Today Amazon AWS EC2 instances were announced with the Intel Habana Gaudi training cards. We have been tracking Habana Labs for some time. As it became clear, Habana was part of a bake-off at Facebook, and it beat Intel Nervana chips. We discussed a bit more in Favored at Facebook Habana Labs Eyes AI Training and Inferencing. After Habana won the bake-off, Intel Acquired Habana Labs Stoking its AI Efforts and Intel shuttered Nervana training cards.
Amazon AWS Announces EC2 Intel Habana Gaudi Instances
As part of its AWS reinvent 2020 conference keynote, the company announced a new AI Training accelerator coming to the cloud “in the first half of 2021.” Generally, the “first half” of a year means Q2 in marketing translation. This is a big deal since it is another major cloud provider signing onto the Habana platform joining Facebook. Although Amazon did not say which version of Gaudi the company was using, Intel’s press image was of the Open Compute Project OAM/ OAI version. Instead of using a press rendering, here is the actual Intel Habana Gaudi HL205 OAM card live.
An OAM module is designed for massive cooling atop the unit, similar to what we saw in our Inspur NF5488M5 Review a Unique 8x NVIDIA Tesla V100 Server using NVIDIA parts. Hee is a Facebook Zion system’s OAM cooling (air) board we got to see at the 2019 OCP Summit when we covered the Facebook OCP Accelerator Module OAM Launch and the Facebook Zion Accelerator Platform for OAM. We also recently covered the OAM topic in our OCP China Day 2020 Interview with Bill Carter and Shen Rong of Inspur.
Key to the OAM form factor is a ton of high-speed and high-density I/O. Gaudi uses that for host connectivity and for providing its high-speed RoCEv2 Ethernet interconnect. For cloud providers, we hear using 100GbE can be preferable since it is an easier integration to infrastructure than using Infiniband.
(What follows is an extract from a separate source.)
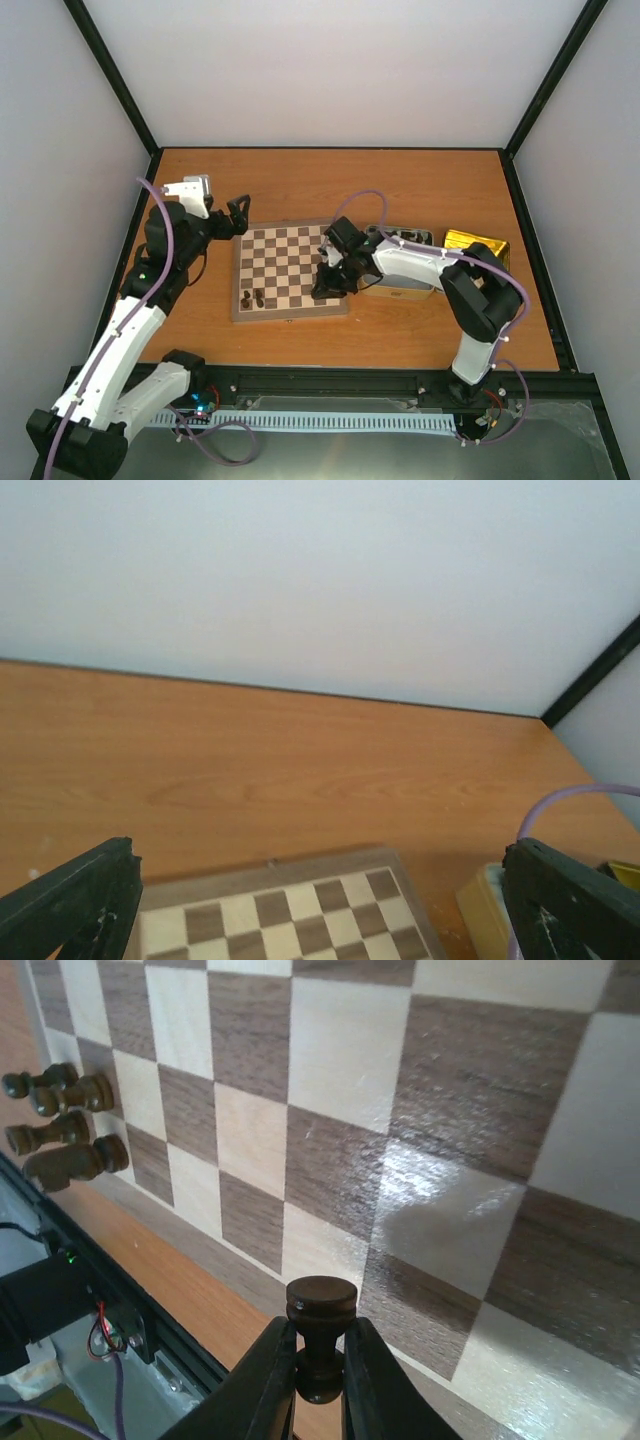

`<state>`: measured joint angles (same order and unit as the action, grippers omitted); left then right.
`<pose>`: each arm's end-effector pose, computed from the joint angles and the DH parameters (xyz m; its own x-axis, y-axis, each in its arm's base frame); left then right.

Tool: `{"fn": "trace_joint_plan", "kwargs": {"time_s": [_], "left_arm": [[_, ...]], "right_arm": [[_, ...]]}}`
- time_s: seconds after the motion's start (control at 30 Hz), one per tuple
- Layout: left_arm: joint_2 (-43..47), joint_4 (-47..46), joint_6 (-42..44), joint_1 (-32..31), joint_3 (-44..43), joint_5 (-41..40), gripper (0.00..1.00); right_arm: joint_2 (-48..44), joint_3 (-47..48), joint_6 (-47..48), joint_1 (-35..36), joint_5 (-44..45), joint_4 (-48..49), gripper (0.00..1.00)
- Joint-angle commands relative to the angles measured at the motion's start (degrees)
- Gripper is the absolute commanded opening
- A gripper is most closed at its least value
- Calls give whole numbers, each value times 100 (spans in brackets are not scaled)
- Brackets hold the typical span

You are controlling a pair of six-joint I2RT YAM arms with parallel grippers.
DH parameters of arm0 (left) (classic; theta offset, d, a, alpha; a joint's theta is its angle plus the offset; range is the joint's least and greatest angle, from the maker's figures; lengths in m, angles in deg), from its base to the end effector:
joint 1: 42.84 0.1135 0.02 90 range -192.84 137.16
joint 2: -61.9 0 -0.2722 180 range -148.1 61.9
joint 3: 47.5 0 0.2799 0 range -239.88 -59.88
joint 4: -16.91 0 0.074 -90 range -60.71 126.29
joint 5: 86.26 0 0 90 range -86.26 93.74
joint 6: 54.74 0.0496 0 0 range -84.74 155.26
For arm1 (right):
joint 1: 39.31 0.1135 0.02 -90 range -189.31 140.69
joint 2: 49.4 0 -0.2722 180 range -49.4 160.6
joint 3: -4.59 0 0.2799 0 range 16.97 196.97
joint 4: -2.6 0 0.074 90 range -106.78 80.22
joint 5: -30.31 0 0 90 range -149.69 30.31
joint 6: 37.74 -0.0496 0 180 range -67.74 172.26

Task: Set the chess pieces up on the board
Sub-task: Place the chess piece on the chessboard.

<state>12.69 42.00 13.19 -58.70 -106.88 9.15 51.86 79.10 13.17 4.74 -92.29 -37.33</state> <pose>0.2266 -0.0692 0.3372 -0.3647 -0.2853 -0.8864 0.2403 0.8908 -0.3856 0.2466 0.2757 0.1482 -0.9783 -0.2073 0.0047 -0.1574 0.7575 0.6336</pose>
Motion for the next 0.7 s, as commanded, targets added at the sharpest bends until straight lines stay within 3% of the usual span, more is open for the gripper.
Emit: {"fn": "trace_joint_plan", "kwargs": {"time_s": [0.0, 0.37, 0.67], "left_arm": [[132, 610, 691, -14, -633, -659, 100], [294, 323, 1012, -14, -360, -905, 100], [309, 307, 1082, -14, -144, -995, 100]], "right_arm": [[200, 423, -406, 31, 193, -800, 15], [746, 962, -875, 33, -289, -1571, 22], [758, 1192, -800, 52, 169, -1554, 29]]}}
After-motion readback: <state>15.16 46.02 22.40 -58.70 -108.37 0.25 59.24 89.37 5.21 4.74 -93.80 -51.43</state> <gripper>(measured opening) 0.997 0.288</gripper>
The cover image to this article is the 8x GPU OAM server. Habana discusses and shows the above training server infrastructure in its whitepaper.
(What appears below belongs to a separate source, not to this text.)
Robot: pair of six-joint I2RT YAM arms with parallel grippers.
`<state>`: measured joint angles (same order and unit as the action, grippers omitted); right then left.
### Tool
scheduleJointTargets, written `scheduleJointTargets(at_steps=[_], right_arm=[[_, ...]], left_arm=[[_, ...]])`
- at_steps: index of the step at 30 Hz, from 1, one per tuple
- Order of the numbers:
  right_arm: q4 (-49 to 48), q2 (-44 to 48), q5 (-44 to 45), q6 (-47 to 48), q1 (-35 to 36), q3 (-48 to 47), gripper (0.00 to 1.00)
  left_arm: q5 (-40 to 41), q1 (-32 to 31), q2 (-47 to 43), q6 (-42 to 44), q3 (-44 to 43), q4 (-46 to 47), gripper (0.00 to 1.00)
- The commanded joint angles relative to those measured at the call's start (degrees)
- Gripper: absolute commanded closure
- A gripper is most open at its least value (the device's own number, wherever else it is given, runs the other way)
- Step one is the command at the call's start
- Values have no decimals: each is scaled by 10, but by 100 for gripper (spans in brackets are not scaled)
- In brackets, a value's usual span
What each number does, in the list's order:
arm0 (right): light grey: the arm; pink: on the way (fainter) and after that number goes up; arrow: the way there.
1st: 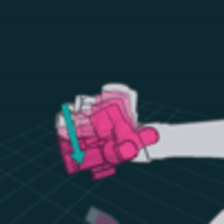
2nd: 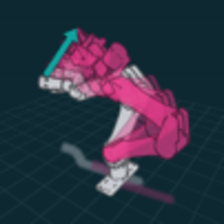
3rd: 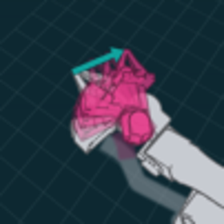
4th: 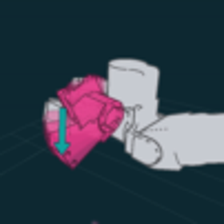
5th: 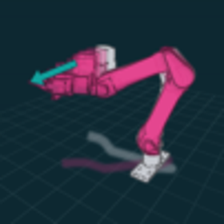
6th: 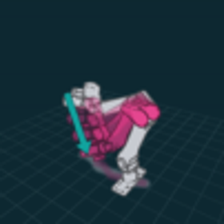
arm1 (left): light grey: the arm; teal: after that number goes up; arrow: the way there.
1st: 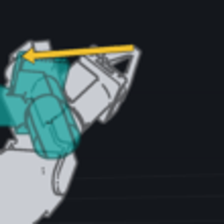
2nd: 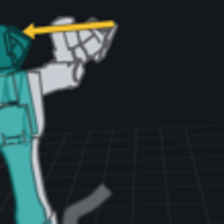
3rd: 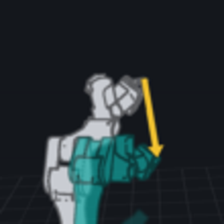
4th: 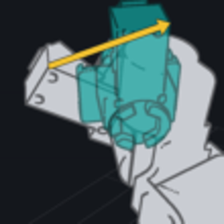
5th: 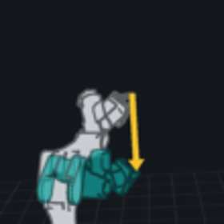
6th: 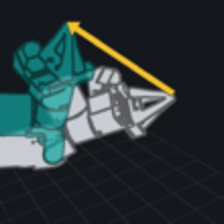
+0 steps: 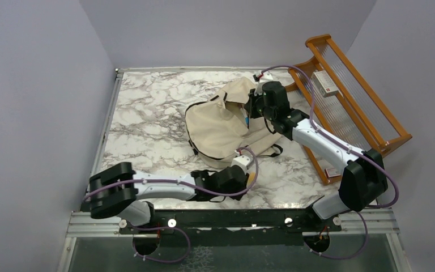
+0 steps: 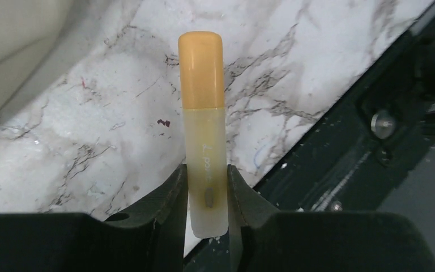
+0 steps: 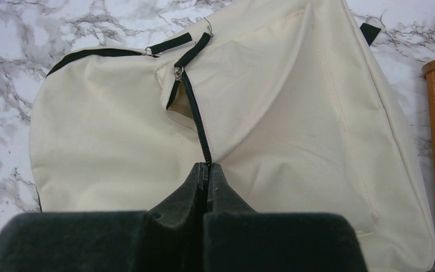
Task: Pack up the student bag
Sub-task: Pick up the stationery from the center of the board, then place the stationery in the student bag.
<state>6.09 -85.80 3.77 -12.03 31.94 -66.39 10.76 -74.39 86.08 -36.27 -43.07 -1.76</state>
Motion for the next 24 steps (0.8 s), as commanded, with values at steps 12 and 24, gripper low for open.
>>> scheduleJointTargets(at_steps=[12,24], right_arm=[[-17,27,-15,-16,5,1,100],[-9,35,-34,-26,5,8,99]], left_arm=[[-87,194,-176,-51,17,60,79],[-144,328,-52,-78,-92,46,79]])
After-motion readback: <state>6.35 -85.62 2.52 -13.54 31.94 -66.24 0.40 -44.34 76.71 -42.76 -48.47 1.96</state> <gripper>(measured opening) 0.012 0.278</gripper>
Getting into Gaudi, here is the high-level view. This is another PCIe Gen4 architecture with HBM as we would expect from a mid-2021 solution. Each Gaudi processor has 10x 100GbE ports or 20x 50GbE for 1Tbps of Ethernet bandwidth.
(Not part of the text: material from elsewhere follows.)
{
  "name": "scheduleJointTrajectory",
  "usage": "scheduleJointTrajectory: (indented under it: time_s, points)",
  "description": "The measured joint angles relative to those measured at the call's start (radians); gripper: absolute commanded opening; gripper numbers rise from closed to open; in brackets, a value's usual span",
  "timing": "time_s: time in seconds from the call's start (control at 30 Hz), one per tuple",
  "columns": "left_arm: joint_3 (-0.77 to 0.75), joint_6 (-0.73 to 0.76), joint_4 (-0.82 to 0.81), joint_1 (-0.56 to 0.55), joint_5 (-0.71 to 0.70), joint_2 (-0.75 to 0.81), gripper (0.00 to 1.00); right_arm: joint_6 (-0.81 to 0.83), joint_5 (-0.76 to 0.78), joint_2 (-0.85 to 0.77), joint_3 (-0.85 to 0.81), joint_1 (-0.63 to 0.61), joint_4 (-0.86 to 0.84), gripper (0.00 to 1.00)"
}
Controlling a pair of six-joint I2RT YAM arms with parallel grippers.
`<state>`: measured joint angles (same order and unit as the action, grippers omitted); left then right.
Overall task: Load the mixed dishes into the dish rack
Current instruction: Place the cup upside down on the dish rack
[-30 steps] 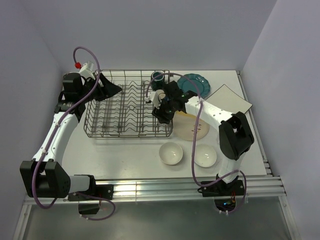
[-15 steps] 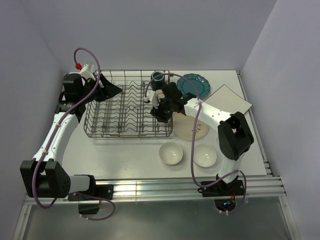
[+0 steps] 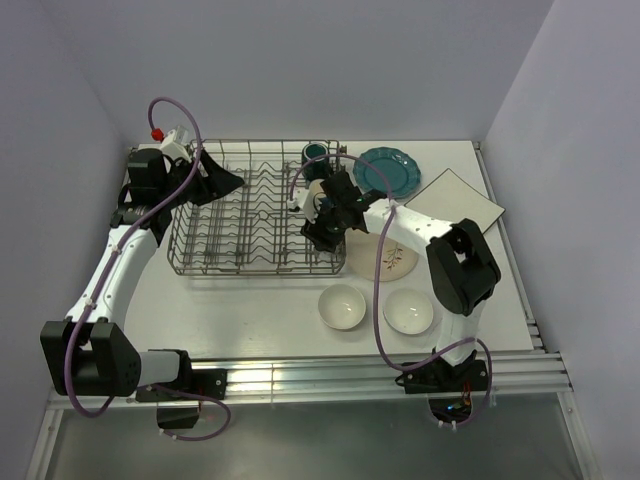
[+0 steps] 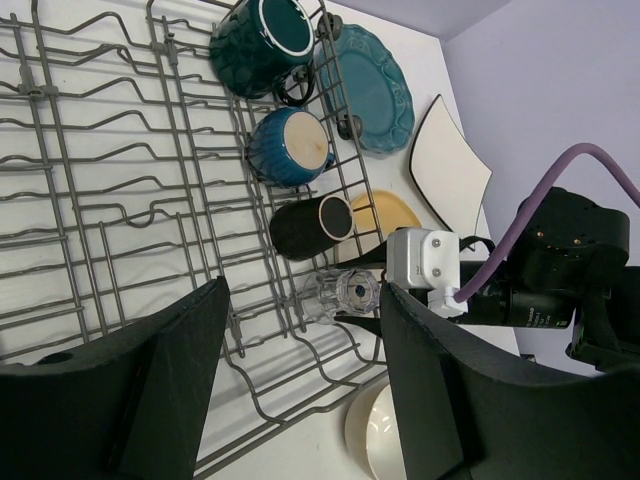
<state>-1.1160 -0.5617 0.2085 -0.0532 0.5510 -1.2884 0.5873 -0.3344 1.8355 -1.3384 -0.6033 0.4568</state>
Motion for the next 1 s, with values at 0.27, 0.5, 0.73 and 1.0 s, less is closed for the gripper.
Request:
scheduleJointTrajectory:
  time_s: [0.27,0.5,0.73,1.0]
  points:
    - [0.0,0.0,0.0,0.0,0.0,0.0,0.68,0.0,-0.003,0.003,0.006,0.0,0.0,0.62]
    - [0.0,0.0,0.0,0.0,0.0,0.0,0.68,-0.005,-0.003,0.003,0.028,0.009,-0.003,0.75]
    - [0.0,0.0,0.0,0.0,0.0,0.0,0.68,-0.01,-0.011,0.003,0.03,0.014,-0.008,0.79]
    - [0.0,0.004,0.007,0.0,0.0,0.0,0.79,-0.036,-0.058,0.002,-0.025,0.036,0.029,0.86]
One of the big advantages Intel Habana is showing with the HLS-1 with Gaudi AI accelerators is that it is not using NVLink with proprietary NVSwitches. Instead, it is using more commoditized interconnects.
While based on the announcements that Intel is making with AWS, the EC2 Habana instances are likely to be OAM based. Still, for those wondering, there are Gaudi HL-2000 PCIe cards as well.
These have been shown in servers for over a year as we saw them at Hot Chips in 2019.
Intel has not been pushing its Habana portfolio in public, however, releasing these types of PCIe Gen4 training cards alongside a late Q1/ early Q2 Ice Lake Xeon launch makes a lot of sense.
Overall competition in the industry is good. We see Intel Habana with 32GB Gaudi training chips. The AMD Instinct MI100 also has 32GB. NVIDIA just announced the NVIDIA A100 80GB. There are also others such as Graphcore GC200 IPU out there that focus on similar areas. Of course, the big one we want to see in AWS is probably the Cerebras WSE. Check out Our Interview with Andrew Feldman CEO of Cerebras Systems for a bit more on that solution as something totally different in design. Alongside this announcement however, Amazon did something that was clearly deliberate. Amazon also announced AWS Trainium its custom-designed training chip offering. For Intel, the EC2 keynote announcement was a mixed message. Amazon is saying it is deploying Habana while at the same time is saying it thinks it has enough of a better way to address the market that it is launching its own chips.
Hopefully, 2021 will be more competitive in the AI training space as the competition is coming from some very large companies other than Google.